## EXERCISE:
I need the lines below from the one with "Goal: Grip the" down to the one with "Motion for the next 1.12" reproduced exactly, both ends included, and nothing else.

===== RECORDS FOR THE TASK =====

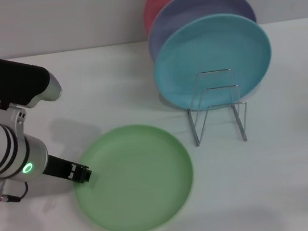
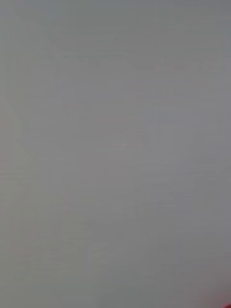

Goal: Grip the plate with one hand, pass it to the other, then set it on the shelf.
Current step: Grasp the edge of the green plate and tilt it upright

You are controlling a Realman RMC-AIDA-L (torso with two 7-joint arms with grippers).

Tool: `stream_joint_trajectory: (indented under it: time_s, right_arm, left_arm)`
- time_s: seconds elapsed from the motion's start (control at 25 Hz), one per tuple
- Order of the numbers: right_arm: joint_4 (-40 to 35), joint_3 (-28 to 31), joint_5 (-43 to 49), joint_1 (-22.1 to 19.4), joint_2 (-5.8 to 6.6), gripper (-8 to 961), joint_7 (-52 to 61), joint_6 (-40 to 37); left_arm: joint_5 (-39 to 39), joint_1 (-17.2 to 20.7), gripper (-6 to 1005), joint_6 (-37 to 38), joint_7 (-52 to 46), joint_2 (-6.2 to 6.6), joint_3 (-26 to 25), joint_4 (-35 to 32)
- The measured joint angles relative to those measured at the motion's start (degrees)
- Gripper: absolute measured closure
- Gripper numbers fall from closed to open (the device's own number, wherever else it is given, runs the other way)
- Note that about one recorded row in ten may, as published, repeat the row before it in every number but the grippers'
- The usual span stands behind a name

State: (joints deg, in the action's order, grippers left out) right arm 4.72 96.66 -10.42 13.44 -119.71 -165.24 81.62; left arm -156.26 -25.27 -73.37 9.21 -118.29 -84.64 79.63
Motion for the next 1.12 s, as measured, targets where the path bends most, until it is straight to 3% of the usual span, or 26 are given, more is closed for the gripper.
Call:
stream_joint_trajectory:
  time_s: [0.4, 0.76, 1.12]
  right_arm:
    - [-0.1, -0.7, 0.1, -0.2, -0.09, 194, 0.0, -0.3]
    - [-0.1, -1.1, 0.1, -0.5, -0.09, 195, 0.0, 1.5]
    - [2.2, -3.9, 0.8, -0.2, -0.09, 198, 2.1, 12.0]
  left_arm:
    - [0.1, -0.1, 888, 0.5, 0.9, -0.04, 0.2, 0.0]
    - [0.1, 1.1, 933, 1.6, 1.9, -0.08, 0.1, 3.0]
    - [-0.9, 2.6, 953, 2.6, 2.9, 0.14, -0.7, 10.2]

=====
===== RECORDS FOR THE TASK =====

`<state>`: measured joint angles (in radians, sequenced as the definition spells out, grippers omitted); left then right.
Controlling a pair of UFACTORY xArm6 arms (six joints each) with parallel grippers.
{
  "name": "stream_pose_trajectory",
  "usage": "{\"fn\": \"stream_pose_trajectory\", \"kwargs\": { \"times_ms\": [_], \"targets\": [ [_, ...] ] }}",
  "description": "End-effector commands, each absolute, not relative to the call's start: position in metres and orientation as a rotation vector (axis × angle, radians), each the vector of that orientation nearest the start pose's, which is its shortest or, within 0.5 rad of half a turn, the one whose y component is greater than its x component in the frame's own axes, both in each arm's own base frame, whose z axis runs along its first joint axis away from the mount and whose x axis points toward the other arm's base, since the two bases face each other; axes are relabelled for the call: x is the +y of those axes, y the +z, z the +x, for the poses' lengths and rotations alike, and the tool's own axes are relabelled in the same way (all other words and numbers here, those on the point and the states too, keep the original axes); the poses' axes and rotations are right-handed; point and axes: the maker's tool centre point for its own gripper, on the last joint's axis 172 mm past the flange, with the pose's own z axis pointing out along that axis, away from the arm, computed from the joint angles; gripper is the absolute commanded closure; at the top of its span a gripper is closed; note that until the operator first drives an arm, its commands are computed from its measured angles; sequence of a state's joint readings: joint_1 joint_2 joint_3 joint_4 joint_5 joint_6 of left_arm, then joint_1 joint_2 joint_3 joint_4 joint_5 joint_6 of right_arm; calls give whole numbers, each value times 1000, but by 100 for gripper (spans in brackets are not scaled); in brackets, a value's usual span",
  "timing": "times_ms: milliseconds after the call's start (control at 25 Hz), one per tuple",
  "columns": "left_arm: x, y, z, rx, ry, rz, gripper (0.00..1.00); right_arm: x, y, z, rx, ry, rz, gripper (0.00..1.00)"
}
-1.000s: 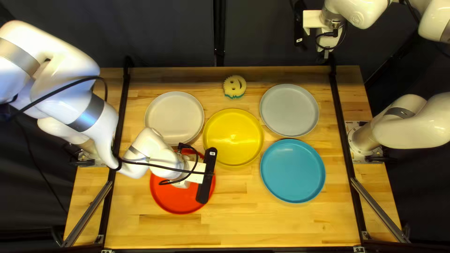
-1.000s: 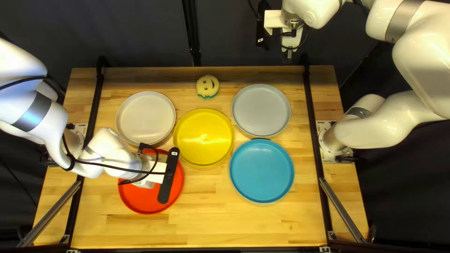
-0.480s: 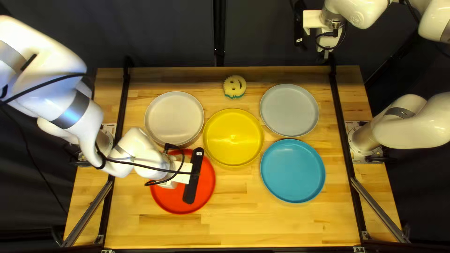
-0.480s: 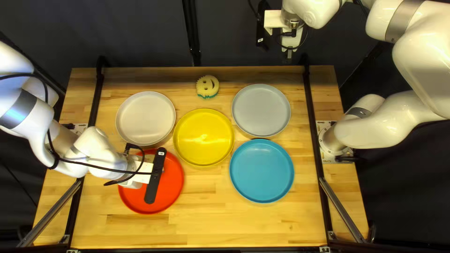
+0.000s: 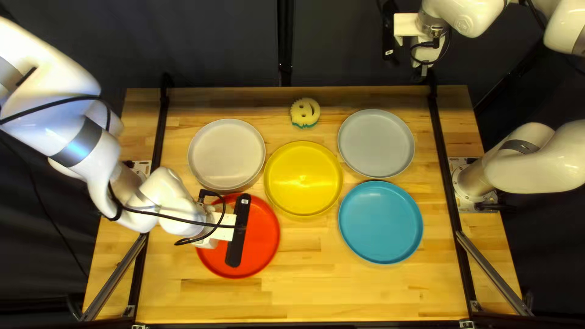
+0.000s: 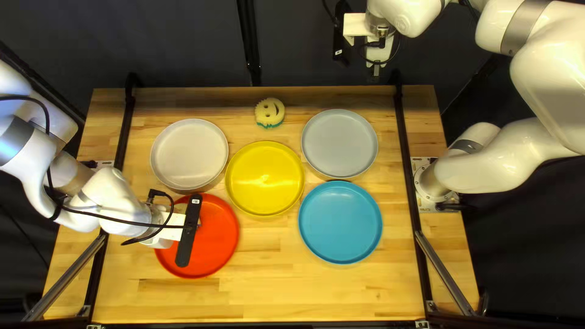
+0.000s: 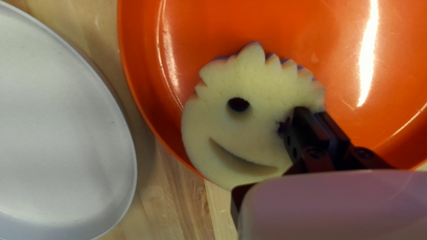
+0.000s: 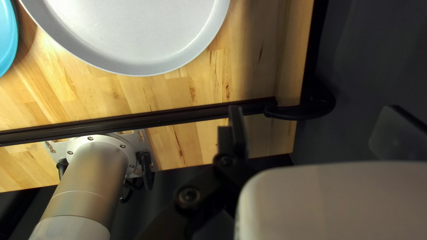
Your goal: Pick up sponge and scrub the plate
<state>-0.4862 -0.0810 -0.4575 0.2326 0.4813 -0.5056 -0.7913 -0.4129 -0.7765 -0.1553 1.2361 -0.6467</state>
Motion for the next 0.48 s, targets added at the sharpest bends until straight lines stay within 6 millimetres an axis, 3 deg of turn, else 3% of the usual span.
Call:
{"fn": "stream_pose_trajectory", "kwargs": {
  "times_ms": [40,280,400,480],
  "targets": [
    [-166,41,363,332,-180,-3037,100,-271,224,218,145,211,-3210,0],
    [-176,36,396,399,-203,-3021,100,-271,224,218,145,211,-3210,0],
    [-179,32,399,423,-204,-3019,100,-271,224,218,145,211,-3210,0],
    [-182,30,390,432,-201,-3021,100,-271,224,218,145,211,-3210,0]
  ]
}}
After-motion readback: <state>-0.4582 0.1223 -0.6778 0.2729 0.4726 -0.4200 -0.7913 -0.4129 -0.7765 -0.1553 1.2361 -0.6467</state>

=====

## RESPONSE AREA:
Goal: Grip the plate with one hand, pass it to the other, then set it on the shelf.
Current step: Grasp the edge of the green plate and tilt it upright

You are controlling a Realman RMC-AIDA-L (torso with two 7-joint arms with grippers).

Tool: `stream_joint_trajectory: (indented under it: time_s, right_arm, left_arm)`
- time_s: seconds elapsed from the motion's start (control at 25 Hz), one per tuple
- Order of the numbers: right_arm: joint_4 (-40 to 35), joint_3 (-28 to 31), joint_5 (-43 to 49), joint_1 (-22.1 to 19.4), joint_2 (-5.8 to 6.6), gripper (-8 to 961), joint_7 (-52 to 61), joint_6 (-40 to 37); left_arm: joint_5 (-39 to 39), joint_1 (-17.2 to 20.7), gripper (-6 to 1005), joint_6 (-37 to 38), joint_7 (-52 to 46), joint_2 (-6.2 to 6.6), joint_3 (-26 to 25), joint_4 (-35 to 32)
- The measured joint angles relative to those measured at the motion's start (degrees)
- Gripper: absolute measured closure
- Gripper numbers fall from closed to open (the device's own number, wherever else it is given, runs the other way)
- Note that about one recorded row in ten may, as published, repeat the row before it in every number but the grippers'
- The usual span stands behind a name

State: (joints deg, in the action's order, grippers left out) right arm 4.72 96.66 -10.42 13.44 -119.71 -165.24 81.62; left arm -156.26 -25.27 -73.37 9.21 -118.29 -84.64 79.63
Motion for the next 1.12 s, as measured, targets where the path bends most, until it is straight to 3% of the usual span, or 26 are given, more is closed for the gripper.

The output is complete as shown.